Database Science: February 2009

Wednesday, February 25, 2009

Is SQL Slow?

Last time I demonstrated a case where stored procedures are slow when they have to do computationally expensive work. The more interesting, to me at least, question is how slow is SQL? The answer to that is far more complex.

For example, this simple SQL takes 2.2 seconds to run on MySQL. This is a painfully faster than the 696 seconds it took a stored procedure to produce similar results.

select customerName, count(*)
from Salet s
join customer c on s.customerId = c.customerId
group by customerName

As demonstrated in the previous article, the equivalent C# code took 1.4 seconds to produce the same results. Some may find it surprising that it take less time to ship 1 million rows out of the database and then summarize it in code than it does for MySQL to summarize the same data in the database.

In this simple case the performance difference isn’t much and is not worth the extra code complexity. For more complex SQL, with more joins, perhaps nested case statements and temp tables, and similar standard SQL techniques, it is often much faster to do the transformation logic in non-SQL code. I’ve found cases where I was able to improve performance by over ten times by using C# or Java code over SQL. Still, my inclination is to always see if I can’t get acceptable performance from SQL first as less code is generally required, and usually far less code. SQL is an exceptionally expressive language for certain types of problems.

Plus, the performance advantage of C# or Java won’t be true in all cases. Stating the obvious, shipping out all the sales data won’t make sense for more selective queries that query only a few sales. In this case it makes far more sense to write in SQL.

Deciding where to execute code, in the database or elsewhere, is a complex problem that would require a series of articles to answer reasonably (a hint, think about using sequential IO as much as possible). For now I just want to point out that running everything in SQL isn’t always the best performing method.

Monday, February 23, 2009

Stored Procedures Are Slow Part 2

Last time I demonstrated a case where stored procedures are slow. There were a few comments that I should include selects in the stored procedure to make the tests more realistic. From experience I already knew the answer so I didn’t go into that level of detail, but since stored procedures are all about database access this is a reasonable comment.

This is a simple stored procedure that selects data and then summarizes it by customer. No one would actually write this as it is far too easy to use a SQL statement instead. Assume the logic is more complex and can’t be done easily by the standard SQL techniques of case statements, temp tables, etc, and then this makes more sense.

The end result is this stored procedure takes 696 seconds to run.

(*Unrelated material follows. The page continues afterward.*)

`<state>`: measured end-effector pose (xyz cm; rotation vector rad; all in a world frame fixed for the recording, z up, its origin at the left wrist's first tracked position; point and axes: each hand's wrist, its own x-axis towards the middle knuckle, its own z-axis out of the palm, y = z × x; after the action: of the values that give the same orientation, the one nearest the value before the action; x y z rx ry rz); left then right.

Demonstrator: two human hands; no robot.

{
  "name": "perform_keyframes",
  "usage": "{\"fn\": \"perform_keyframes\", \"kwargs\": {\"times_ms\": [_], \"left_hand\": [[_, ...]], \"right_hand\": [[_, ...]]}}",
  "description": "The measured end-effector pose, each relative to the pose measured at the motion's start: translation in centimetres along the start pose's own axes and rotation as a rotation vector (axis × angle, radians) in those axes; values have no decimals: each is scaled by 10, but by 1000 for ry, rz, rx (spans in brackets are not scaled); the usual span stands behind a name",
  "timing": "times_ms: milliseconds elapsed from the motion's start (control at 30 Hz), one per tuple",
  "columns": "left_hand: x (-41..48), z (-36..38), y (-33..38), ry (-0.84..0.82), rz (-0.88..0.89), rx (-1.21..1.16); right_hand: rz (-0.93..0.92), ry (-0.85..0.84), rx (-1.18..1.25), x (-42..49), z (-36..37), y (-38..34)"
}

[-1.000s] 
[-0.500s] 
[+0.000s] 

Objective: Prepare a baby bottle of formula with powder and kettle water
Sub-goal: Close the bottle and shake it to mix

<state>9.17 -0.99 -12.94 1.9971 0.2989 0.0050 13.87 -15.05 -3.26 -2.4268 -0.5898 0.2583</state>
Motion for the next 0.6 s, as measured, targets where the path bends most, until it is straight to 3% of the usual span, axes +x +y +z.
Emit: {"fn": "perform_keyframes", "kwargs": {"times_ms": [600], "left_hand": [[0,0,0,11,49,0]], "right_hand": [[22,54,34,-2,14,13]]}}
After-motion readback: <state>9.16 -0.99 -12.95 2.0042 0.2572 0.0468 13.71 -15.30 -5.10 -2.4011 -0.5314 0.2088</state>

create procedure slowCounter()
begin

    declare done int default 0;
    declare curCustomerId int default 0;
    declare customerCount int default 0;
    declare slowCur cursor for select customerId from saleT;
    declare continue handler for not found
        set done = TRUE;

    create temporary table tempCount
    (
        tempCustomerId int not null,
        tempCustomerCount int not null,
        primary key (tempCustomerId)
    );

    open slowCur;
    fetch slowCur into curCustomerId ;
    while not done do
        insert into tempCount(tempCustomerId, tempCustomerCount)
            values (curCustomerId , 1)
        on duplicate key update tempCustomerCount = tempCustomerCount + 1;
        fetch slowCur into curCustomerId ;
    end while;

close slowCur;

select * from tempCount;

end

This more complex C# code (and still not fully exception proofed) only takes 1.4 seconds to run. That is nearly 1/500 the time it took the stored procedure to execute.

using System;
using System.Collections.Generic;
using MySql.Data.MySqlClient;

namespace Summarization
{
    /// <summary>
    /// Tests the performance of C# to simulate a SQL group by
    /// </summary>
    class SumTestGroup : BaseSum
    {
        protected MySqlConnection sqlConn;

        private Dictionary<Int32, String> customer =
            new Dictionary<Int32, String>();
        private Dictionary<String, Int32> customerRowCount =
            new Dictionary<String, Int32>();

        public void execute()
        {
            try
            {
                sqlConn = getConnectionMySql();
                sqlConn.Open();
                int count = 0;
                Int32 customerId;
                String customerName;

                getCustomers();

                MySqlCommand cmd = new MySqlCommand("select s.customerId from Salet s", sqlConn);
                MySqlDataReader rdr = cmd.ExecuteReader();

                while (rdr.Read())
                {
                    customerId = (Int32)rdr["customerId"];
                    customerName = customer[customerId];
                    count++;

                    if (customerRowCount.ContainsKey(customerName))
                    {
                        customerRowCount[customerName]++;
                    }
                    else
                    {
                        customerRowCount[customerName] = 1;
                    }
                    //Console.WriteLine("Count: " + count);
                }

                foreach (KeyValuePair<String, Int32> customerRow in customerRowCount)
                {
                    Console.WriteLine("Customer: " + customerRow.Key + " Customer Count: " + customerRow.Value);
                }
                rdr.Close();

            }
            finally
            {
                sqlConn.Close();
            }
        }

        private void getCustomers()
        {
            MySqlCommand cmd = new MySqlCommand("select customerId, customerName from customer", sqlConn);
            MySqlDataReader rdr = cmd.ExecuteReader();

            Int32 customerId;
            String customerName;

            while (rdr.Read())
            {
                if (!rdr.IsDBNull(0))
                {
                    customerId = (Int32)rdr["customerId"];
                    customerName = (String)rdr["customerName"];
                    customer.Add(customerId, customerName);
                }
            }
            rdr.Close();
        }
    }
}

Both produce results like this:

customer Name 0, 100287
customer Name 1, 100009
customer Name 2, 100130
customer Name 3, 99655
customer Name 4, 100134
customer Name 5, 100102
customer Name 6, 99854
customer Name 7, 100172
customer Name 8, 99846
customer Name 9, 99812

In this case, the effort required to retrieve one million rows out of the database and then process them takes orders of magnitude less than a stored procedure takes to process the data inside the database.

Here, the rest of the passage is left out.